Marine epoxies can be used as a standalone product to provide a completely waterproof and non-toxic coating for a plywood tank. However, they are fairly brittle when cured and can be susceptible to stress fractures at seams and damage from impact which will compromise the barrier coating. Please see http://www.jonolavsakvarium.com/eng_...t/article.html
The best way to avoid these issues is to incorporate a layer of fiberglass cloth into the epoxy resin. Epoxy resins can be used to wet out fiberglass cloth in much the same way as polyester fiberglass resin but offer several advantages. There is not strong smell, the cured resin layer is completely waterproof and non toxic and is slightly less brittle than polyester resin. With the exception of cost, epoxy resin is an all around better option than polyester fiberglass resin. As discussed above, wetting out fiberglass cloth does take a little practice but with a little skill is an excellent way to add significant structural strength to your aquarium.
When used with thickening agents such as colloidal silica, marine epoxy can also function as an excellent adhesive, particularly for slightly loose joints or joints where you cannot deliver high clamping pressure. It can therefore also be useful as a waterproof adhesive during the construction and assembly of a plywood aquarium.
Silicone will adhere well to epoxy resin so waterproof your tank first and then silicone in your glass viewing windows. Epoxy resins can be tinted if you want a colored coating but will usually still show some wood grain. Sweetwater epoxy can be used as a topcoat if solid color is desired.

_Two part marine epoxy summary_

Pros: Can add significant structural strength to a build, particularly when used with fiberglass. Minimal smell. Effective standalone waterproof barrier layer. Silicone will stick to it making window installation easy.

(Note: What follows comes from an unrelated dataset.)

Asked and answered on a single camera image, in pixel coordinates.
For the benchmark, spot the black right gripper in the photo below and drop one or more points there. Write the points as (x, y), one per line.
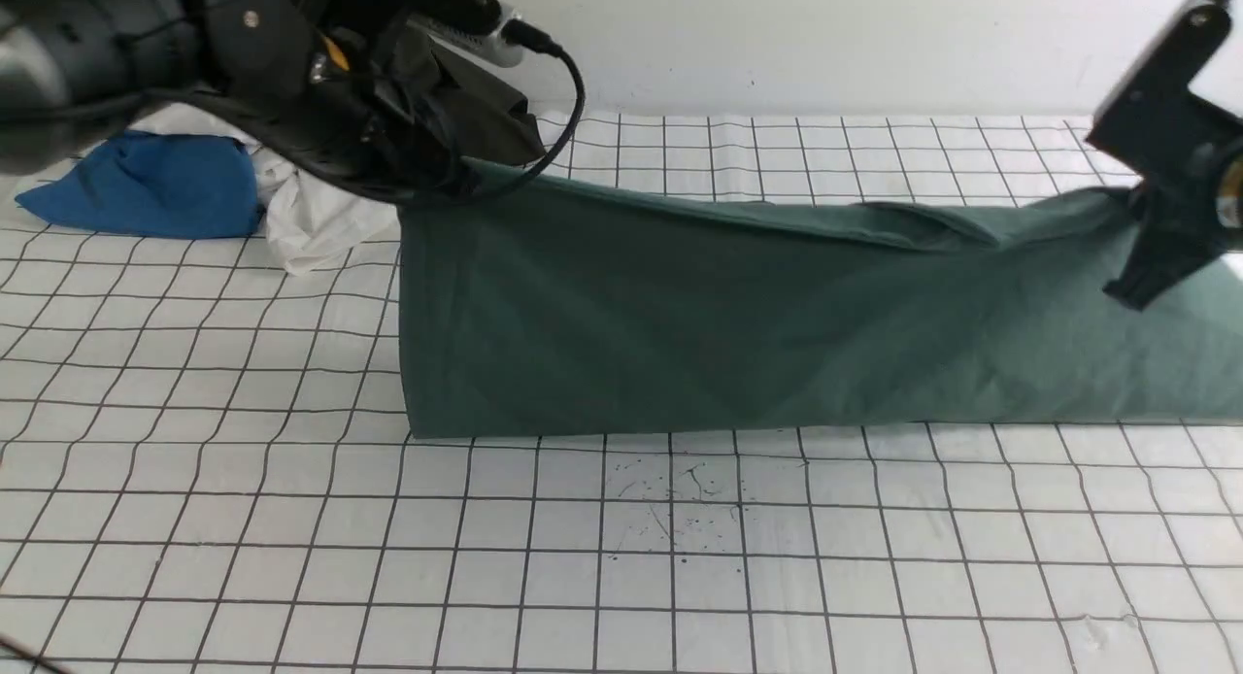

Cons: Expensive, can suffer from stress fractures if used without fiberglass on an inadequately supported structure. 

4. Pond Shield
Pond Shield is a 100% solids two part epoxy resin available from Pond Armor http://www.pondarmor.com/ It is different enough from the marine epoxies described above that I thought I should give it its own section. Pond shield is non toxic (so no Hazmat shipping is required). It has practically no odor and is safe to apply indoors. Pond shield is an extremely thick epoxy which can make it somewhat challenging to work with. The black pond shield is the thickest and has a consistency slightly thinner than honey. It can be thinned slightly with denatured alcohol to make it more workable, but thinning also increases the risk of not getting the required thickness in a single coat. One 1.5qt kit of Pond Shield claims to cover 60sq ft at 10mil thickness. For many applications a single coat is sufficient to get a 10mil coat that is completely waterproof.
Pond Shield is best suited to waterproofing well-supported structures with no flex. If you have any concerns about the integrity of your seams it is best to fiberglass them to prevent the formation of potential stress fractures. Pond Shield is ideal for sealing concrete tanks. While it adheres to wood it adheres even better to concrete so one option when using it on a plywood tank is to first line the inside of the tank with Hardiboard. If you instead choose to apply it directly to a wood aquarium it is best to first do a light wash with 30-40% alcohol-thinned Pond Shield to get better penetration into the wood and follow this with a single coat of unthinned, or very slightly thinned Pond Shield.
In my personal experience I have found that the thick consistency of Pond Shield can make it challenging to work with and results in several areas that require touching up after the initial coat. Careful inspection and touch up is critical to the success of using this product.

_Pond Shield summary_

Pros: Completely non-toxic and odor free. Available in a range of colors. Requires only a single coat and touch up. Silicone will stick to it making window installation easy.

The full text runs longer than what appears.